● Description of the task: Up to and including the line with "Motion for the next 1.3", return every line from the start of the entries below exactly.

● Data extracted from a collection:
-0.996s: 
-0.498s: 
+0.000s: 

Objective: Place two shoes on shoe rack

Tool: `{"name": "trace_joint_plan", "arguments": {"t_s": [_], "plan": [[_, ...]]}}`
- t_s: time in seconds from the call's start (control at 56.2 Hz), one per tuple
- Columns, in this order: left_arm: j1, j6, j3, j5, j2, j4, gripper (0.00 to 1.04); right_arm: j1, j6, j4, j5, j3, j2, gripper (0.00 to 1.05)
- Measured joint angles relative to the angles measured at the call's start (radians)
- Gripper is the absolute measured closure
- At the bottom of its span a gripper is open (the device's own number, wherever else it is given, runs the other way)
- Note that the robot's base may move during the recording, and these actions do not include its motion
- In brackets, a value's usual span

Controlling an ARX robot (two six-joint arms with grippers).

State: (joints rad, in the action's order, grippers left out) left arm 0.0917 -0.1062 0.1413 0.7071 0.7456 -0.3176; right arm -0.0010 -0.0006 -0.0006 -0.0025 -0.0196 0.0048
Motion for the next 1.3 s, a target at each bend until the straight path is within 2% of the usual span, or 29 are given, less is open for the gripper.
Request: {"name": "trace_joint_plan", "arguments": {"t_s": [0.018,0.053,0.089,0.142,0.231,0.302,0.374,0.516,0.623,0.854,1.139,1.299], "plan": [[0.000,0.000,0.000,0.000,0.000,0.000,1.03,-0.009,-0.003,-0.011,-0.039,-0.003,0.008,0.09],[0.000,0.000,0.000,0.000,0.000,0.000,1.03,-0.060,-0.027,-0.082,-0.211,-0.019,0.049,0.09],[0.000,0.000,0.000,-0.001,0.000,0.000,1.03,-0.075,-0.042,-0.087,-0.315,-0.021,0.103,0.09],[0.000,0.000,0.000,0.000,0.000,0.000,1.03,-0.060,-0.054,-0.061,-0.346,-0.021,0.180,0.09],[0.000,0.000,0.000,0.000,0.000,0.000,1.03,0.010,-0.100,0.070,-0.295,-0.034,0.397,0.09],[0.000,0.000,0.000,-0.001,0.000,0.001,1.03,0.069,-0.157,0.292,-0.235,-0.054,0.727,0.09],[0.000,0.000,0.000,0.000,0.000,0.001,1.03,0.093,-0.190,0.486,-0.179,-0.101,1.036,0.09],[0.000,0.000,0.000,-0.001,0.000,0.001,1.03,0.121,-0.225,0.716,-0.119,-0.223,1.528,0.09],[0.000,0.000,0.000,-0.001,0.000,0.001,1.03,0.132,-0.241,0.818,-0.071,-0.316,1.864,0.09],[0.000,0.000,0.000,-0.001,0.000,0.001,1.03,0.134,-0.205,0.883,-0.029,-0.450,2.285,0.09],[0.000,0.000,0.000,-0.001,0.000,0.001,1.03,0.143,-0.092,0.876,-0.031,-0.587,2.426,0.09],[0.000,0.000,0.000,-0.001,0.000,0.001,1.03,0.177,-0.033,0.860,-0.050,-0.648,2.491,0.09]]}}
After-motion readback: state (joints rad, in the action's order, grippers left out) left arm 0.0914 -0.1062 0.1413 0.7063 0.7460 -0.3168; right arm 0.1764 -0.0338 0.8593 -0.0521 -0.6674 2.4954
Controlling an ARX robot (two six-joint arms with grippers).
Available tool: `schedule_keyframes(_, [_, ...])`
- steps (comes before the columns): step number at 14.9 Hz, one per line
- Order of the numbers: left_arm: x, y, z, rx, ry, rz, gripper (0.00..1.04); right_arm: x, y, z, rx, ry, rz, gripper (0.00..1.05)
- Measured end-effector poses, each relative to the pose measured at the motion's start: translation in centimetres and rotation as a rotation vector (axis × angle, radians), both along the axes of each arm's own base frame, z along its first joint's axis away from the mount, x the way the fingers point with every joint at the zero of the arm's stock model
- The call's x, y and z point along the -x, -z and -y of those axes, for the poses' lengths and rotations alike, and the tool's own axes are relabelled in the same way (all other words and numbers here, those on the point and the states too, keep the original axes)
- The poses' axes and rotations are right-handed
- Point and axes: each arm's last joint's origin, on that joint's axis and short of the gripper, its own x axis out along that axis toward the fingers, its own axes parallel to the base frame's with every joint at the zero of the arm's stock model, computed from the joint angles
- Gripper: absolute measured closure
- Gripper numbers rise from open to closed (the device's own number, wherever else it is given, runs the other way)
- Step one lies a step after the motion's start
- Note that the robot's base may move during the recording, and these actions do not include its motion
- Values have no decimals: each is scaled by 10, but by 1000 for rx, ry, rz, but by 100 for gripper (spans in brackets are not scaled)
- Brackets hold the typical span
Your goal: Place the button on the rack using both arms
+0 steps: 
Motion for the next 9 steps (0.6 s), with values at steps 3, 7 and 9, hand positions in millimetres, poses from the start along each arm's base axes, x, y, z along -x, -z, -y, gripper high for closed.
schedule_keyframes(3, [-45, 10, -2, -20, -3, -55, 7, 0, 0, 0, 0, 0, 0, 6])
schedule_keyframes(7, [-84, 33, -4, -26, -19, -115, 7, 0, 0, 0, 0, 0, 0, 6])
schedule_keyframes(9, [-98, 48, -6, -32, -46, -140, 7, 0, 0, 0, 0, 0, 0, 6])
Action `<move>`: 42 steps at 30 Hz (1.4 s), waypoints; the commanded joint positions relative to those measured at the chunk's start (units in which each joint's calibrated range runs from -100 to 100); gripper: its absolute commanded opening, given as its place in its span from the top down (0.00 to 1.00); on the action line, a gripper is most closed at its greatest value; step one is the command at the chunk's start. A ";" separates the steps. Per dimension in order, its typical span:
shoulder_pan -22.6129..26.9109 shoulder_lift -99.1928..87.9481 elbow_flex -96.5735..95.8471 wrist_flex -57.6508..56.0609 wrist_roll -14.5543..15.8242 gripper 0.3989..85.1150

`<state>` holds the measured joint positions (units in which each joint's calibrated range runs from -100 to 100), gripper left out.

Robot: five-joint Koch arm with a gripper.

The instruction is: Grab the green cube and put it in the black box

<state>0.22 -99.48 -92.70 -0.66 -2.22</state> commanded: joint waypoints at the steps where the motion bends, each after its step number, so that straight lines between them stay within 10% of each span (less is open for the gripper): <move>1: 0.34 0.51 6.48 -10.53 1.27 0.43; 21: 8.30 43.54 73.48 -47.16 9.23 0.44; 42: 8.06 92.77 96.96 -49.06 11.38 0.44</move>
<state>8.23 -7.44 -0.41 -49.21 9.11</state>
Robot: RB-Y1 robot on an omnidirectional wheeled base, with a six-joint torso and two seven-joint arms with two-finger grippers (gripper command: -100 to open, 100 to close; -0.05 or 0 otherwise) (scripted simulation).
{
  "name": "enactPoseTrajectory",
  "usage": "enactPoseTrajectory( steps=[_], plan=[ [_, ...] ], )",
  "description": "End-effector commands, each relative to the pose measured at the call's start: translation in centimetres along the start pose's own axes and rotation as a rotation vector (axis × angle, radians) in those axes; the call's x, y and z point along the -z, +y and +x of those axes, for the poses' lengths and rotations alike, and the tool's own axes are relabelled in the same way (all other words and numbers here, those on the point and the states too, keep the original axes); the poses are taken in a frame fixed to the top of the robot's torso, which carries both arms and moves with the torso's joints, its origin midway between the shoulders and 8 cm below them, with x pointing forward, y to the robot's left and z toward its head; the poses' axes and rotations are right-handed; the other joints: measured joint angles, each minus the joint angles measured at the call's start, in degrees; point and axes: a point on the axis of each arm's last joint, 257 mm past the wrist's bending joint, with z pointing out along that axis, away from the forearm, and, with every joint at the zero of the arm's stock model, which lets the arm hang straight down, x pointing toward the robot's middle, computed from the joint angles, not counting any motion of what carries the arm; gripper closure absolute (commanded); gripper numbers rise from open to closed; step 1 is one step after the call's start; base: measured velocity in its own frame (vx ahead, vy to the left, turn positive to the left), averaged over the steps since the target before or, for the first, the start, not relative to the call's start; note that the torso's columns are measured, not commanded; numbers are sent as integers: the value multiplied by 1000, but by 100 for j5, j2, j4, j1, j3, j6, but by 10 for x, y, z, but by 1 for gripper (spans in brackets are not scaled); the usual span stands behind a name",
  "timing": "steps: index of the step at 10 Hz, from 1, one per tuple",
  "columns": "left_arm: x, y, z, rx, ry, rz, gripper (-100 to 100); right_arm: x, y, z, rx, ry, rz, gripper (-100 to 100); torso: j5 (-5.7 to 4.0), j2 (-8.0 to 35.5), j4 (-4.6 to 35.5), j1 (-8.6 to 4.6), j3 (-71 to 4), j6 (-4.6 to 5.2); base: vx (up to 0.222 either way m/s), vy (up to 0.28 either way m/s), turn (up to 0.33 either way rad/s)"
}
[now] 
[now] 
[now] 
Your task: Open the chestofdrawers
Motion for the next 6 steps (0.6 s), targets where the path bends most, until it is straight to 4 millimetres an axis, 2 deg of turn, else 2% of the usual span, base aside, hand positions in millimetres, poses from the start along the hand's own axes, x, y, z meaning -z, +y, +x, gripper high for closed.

● Reply:
-0.996s: 
-0.498s: 
+0.000s: 

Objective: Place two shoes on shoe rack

Tool: `{"name": "trace_joint_plan", "arguments": {"t_s": [_], "plan": [[_, ...]]}}`
- t_s: time in seconds from the call's start (control at 56.2 Hz), one per tuple
- Columns, in this order: left_arm: j1, j6, j3, j5, j2, j4, gripper (0.00 to 1.04); right_arm: j1, j6, j4, j5, j3, j2, gripper (0.00 to 1.05)
- Measured joint angles relative to the angles measured at the call's start (radians)
- Gripper is the absolute measured closure
- At the bottom of its span a gripper is open (the device's own number, wherever else it is given, runs the other way)
- Note that the robot's base may move during the recording, and these actions do not include its motion
- In brackets, a value's usual span

Controlling an ARX robot (two six-joint arms with grippers).

State: (joints rad, in the action's order, grippers left out) left arm 0.0917 -0.1062 0.1413 0.7071 0.7456 -0.3176; right arm -0.0010 -0.0006 -0.0006 -0.0025 -0.0196 0.0048
Motion for the next 1.3 s, a target at each bend until the straight path is within 2% of the usual span, or 29 are given, less is open for the gripper.

The required answer is now complete.